Il Napoli fa harakiri alla prima allo stadio Maradona e tradisce le aspettative del pubblico, accorso numeroso nonostante l’afa che ha avvolto lo stadio di Fuorigrotta.
Errori marchiani, in uno alla incapacità di mettere in campo un gioco propositivo, hanno praticamente spianato la strada ad un Como invece tutt’altro che timoroso e a cui l’allenatore ha dato una identità precisa.
Allo stato Diego Armando Maradona il Napoli nella sua partita di esordio in casa incontra il Como reduce dalla bellissima prestazione dello scorso anno, che ha consentito ai lariani di raggiungere, seppur in extremis, un posto in Champions League.
Due filosofie calcistiche completamente diverse quelle degli allenatori, con Max Allegri notoriamente più tattico e Cesk Fabregas con una maggiore vocazione offensiva .
Novità nelle fila azzurre, con Lang sulla fascia sinistra preferito al posto di Allison santos e Oliveira al posto di Spinazzola.

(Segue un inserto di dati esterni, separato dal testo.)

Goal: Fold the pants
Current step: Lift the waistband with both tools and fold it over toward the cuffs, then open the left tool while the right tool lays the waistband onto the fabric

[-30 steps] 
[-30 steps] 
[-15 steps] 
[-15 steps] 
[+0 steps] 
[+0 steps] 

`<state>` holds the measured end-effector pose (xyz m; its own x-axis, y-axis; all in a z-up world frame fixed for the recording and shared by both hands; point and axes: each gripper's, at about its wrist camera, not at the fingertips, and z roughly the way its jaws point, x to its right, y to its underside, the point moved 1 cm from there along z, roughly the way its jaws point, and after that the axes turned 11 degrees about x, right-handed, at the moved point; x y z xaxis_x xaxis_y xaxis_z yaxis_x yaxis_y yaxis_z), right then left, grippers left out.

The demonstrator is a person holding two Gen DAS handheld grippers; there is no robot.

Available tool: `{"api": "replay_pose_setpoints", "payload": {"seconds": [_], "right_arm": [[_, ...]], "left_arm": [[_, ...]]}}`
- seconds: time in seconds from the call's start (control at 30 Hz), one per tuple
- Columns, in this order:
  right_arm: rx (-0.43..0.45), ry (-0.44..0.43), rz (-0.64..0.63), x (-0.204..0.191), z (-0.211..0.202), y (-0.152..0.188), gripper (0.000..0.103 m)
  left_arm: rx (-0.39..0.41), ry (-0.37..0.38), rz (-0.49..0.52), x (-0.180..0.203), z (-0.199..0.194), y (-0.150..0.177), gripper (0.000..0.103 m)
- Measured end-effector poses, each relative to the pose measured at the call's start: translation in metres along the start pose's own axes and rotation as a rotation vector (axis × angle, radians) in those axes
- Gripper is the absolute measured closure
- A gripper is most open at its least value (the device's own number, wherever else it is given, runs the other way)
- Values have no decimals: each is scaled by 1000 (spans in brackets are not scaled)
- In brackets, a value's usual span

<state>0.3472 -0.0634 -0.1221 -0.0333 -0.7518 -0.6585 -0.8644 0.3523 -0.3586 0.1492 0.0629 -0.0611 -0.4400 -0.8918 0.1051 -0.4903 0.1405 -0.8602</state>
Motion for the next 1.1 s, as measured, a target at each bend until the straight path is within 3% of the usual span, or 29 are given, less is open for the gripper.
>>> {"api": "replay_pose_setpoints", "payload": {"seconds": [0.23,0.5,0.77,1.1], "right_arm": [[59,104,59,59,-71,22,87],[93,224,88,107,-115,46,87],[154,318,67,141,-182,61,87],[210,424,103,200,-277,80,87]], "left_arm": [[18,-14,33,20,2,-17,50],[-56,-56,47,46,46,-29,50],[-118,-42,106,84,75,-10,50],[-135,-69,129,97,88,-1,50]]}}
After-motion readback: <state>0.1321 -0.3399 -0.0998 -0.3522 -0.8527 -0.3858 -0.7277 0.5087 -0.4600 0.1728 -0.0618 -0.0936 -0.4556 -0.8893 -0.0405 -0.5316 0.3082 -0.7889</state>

La partita incomincia e il Como intraprendente mette subito le carte in chiaro. I bianchi infatti permangono sistematicamente nella metà campo del Napoli, che si limita ad un controllo degli avversari. Comaschi subito pericolosi con inserimenti dalla destra di uno scatenato Dia che sistematicamente trova spazio per l’inserimento o il cross. Sarà proprio lui al minuto 17 complice anche una errata lettura da parte di Oliveira a fornire l’assist a Baturina, colpevolmente lasciato da solo in area, che realizza l ‘1-0 per il Como assolutamente meritato.
Lariani che a questo punto abbassano il ritmo e il Napoli prende un po’ campo. Al minuto 30 Hjilund raccoglie un lancio in verticale di Amir Rrahmani e si libera al tiro indovinando l’angolo alla sinistra del portiere avversario. 1- 1 che risolleva il morale della squadra partenopea.
Al 34º frittata colossale dell’intera retroguardia azzurra. Rafa Marin su un appoggio semplice mette in difficoltà uno svogliato Anguissa, che con un tocco corto consente il recupero dell’avversario, a completare il tutto il terzo intervento errato di Amir Rrahmani che non spazza via e regala la palla al centravanti avversario Duvikas, il quale solo soletto non può fare altro che segnare il gol del 2 a 1.
Napoli alle corde che semplifica la vita al Como, che a questo punto cercano di addormentare la gara e nei minuti di recupero addirittura sfiorano per ben due volte il gol del 3 a 1, e solo un errore di mira e una parata di Meret, negano la rete ai Lombardi. Termina così il primo tempo, Chi ha visto colpevolmente un Napoli molle e incapace di imporre il proprio gioco.
Nella seconda parte della gara però non cambiano le cose il Como seppur affaticato dopo un primo tempo giocato a ritmi altissimi, non soffre più di tanto e nel pieno recupero, resta da segnalare solo un gol di Lobotka, annullato per fuorigioco.
Troppo poco quindi per poter pensare di portare a casa l’intera posta in palio. Il Napoli in pratica ha disputato la stessa partita vista a Genova, con la differenza che i cambi questa volta non hanno saputo incidere sul risultato. Di fronte un Como molto meglio organizzato e davvero ben messo in campo da Fabregas che ha disputato una partita di grande intensità agonistica oltre che tecnica.
Da archiviare quindi la prima in casa, con Max Allegri che negli spogliatoi, ha segnalato la passività e fragilità della squadra Azzurra e i cui errori sono stati causa di una sconfitta ad onor del vero meritata. Dovrà correre immediatamente ai ripari il tecnico livornese, In vista delle due prossime gare che vedranno gli azzurri a Milano contro un Inter davvero in palla e poi in casa per la prima di Champions League contro i fortissimi rivali dell’Arsenal.